W 1983 roku nazywał się Datsun 300ZX, 1984 Nissan/Datsun 300ZX, od początku 1985 Nissan 300ZX. U mnie, wisi znaczek Datsun, wygląda na oryginał. Po 1989, zaprezentowano następcę 300ZX, czyli 300ZX model Z32. Z-etki nazywane były w USA japońskim Ferrari (do z31) lub Lamborghini (od z32).
300zx 1985 (fotki na początku tematu).
Wersja 2+2, czyli dwa miejsca dla dorosłych, dwa dla dzieci
Silnik VG30 N/A SOHC, moc 170-180kM, waga z kierowcą 1230kg, nacisk na przód 48%, tył 52%. Ogumienie 215/65r15. Przebieg 100 tys. km.. Spalanie nie jest problemem, 8l PB 98 przy normalnej jeździe na trasie, do nieskończoności
Ograniczone elektronicznie obroty do 6500 i prędkość (nie wiem do ilu). W ciągu 6 lat produkcji, wyprodukowano ponad 300 tys. sztuk, w Europie sprzedano 30 tys., większość produkcji sprzedano w USA.
Samochód ma jakieś, 125cm wzrostu. Wygodnie siedzi w nim 2m człowiek, po zdjęciu fragmentów dachu, głowa nie wystaje na dachem. Z ciekawostek, bez połówek dachu, nie wieje w środku, bez względu na prędkość.
Autko w oryginale, nie było odbudowy, mam go już dwa lata, produkcja 02.1985.
Naprawa rzeczy, które ktoś zepsuł lub mało fachowo naprawiał:
- GL5 w skrzyni (dostałem butelkę), wymiana na GL4,
- silnik od zawsze na 5w30,
- zielony płyn do wspomagania, zjedzone wszystkie gumy przekładni,
- rozebrany był, drobne poprawki - zabezpieczenie antykorozyjne, uszkodzony kiedyś jeden z progów,
- poprzednik zatkał wszystkie odpływy, rurki od dachu, po deszczu robiło się bajorko w środku,
- lampy z tyłu poskładane bez uszczelek - zrobione,
- lakier odświeżony,
- zawieszenie w oryginale - gumy i amortyzatory, działa regulacja zawieszenia,
- wiskozy brakowało, spryskiwaczy,
- do wymiany lampy z tyłu i jakieś tam drobiazgi,
- zrobienia wymaga błotnik, ktoś ładnie go uszkodził na parkingu.
- eksploatacyjnie pasek rozrządu i oleje.
Z praktyki aby go przegonić, trzeba auta, które ma 8 sekund do setki.
Jak na 28 letniego wolnossaka jest OK. Regulacja twardości zwieszenia - mamy wersję kanapową/standardową/utwardzoną, wyczuwalna jest spora różnica w prowadzeniu.
300ZX 1984.
Wersja dla dwóch osób, czyli króciak - kilka cm różnicy, względem 2x2, wersja USA.

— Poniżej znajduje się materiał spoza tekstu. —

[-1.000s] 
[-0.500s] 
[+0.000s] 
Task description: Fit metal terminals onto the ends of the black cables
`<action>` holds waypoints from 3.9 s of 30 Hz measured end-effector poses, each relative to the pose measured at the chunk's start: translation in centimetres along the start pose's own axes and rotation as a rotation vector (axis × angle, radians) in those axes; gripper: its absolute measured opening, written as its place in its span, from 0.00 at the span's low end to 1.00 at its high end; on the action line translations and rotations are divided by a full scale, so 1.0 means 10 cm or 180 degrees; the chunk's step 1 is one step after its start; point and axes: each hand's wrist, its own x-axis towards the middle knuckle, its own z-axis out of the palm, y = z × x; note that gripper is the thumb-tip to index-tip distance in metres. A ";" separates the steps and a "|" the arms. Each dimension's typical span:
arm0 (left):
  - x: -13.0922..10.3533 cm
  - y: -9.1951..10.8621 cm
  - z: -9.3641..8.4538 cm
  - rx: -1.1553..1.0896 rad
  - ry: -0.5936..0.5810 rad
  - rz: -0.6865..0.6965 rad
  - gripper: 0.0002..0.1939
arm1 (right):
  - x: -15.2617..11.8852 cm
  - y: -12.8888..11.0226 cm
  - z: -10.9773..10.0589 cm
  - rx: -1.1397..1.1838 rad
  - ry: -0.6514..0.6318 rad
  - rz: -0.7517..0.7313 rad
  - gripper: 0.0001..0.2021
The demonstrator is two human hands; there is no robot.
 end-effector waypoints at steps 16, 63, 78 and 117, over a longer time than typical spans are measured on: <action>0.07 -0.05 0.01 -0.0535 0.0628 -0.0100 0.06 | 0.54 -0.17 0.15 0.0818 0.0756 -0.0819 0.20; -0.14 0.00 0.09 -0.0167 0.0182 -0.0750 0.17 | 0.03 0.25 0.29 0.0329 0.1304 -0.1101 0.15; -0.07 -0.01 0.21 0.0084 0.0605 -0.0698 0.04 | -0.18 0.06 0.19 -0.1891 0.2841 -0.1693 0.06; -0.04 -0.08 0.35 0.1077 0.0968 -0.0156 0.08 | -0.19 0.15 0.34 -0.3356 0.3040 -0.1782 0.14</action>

Silnik VG30 N/A SOHC, moc 150-160kM, waga z kierowcą 1100kg, nacisk na przód 48%, tył 52%, posiada katalizator.
Wersja bez ściąganego dachu. Mały dramat, kupiony dla silnika, wszystkie części skompletowane. Korozja budy w stałych miejscach, czeka na odbudowę budy.
300ZX 1988.
W papierach 240kM i pięć osób
Przypadkowo nabyty drogą licytacji.
Sinik wyglądą na Turbo, osprzęt i reszta też, tylko turbiny/kolektorów brakuje.
Przemieszcza się, autko docelowo do jazdy w tygodniu. W aucie przedni pas do wymiany, błotnik, przednie światła, maska, nowa tapicerka, wymiana kilku elementów - w tym alufelgi o rozstawie 5x120

i będzie jak nowy.
Części do wersji EU, dostępne, VIN i wszystko jest.
Wersja USA, jest inaczej - wszystko co specyficzne dla USA brak np. błotniki.
Przed zakupem używanych części, zapytać o cenę serwis w Polsce. Używka bywa droższa,
zrobienie tłumika od początku do końca, kosztuje tyle co kompletny oryginał - wytrzymał 28 lat, nie ma się co zastanawiać. Dużo części jest wymiennych z innymi modelami, część do dzisiaj stosowanych

Pełna dokumentacja dostępna.
Fotek w zasadzie nie ma, się poprawię.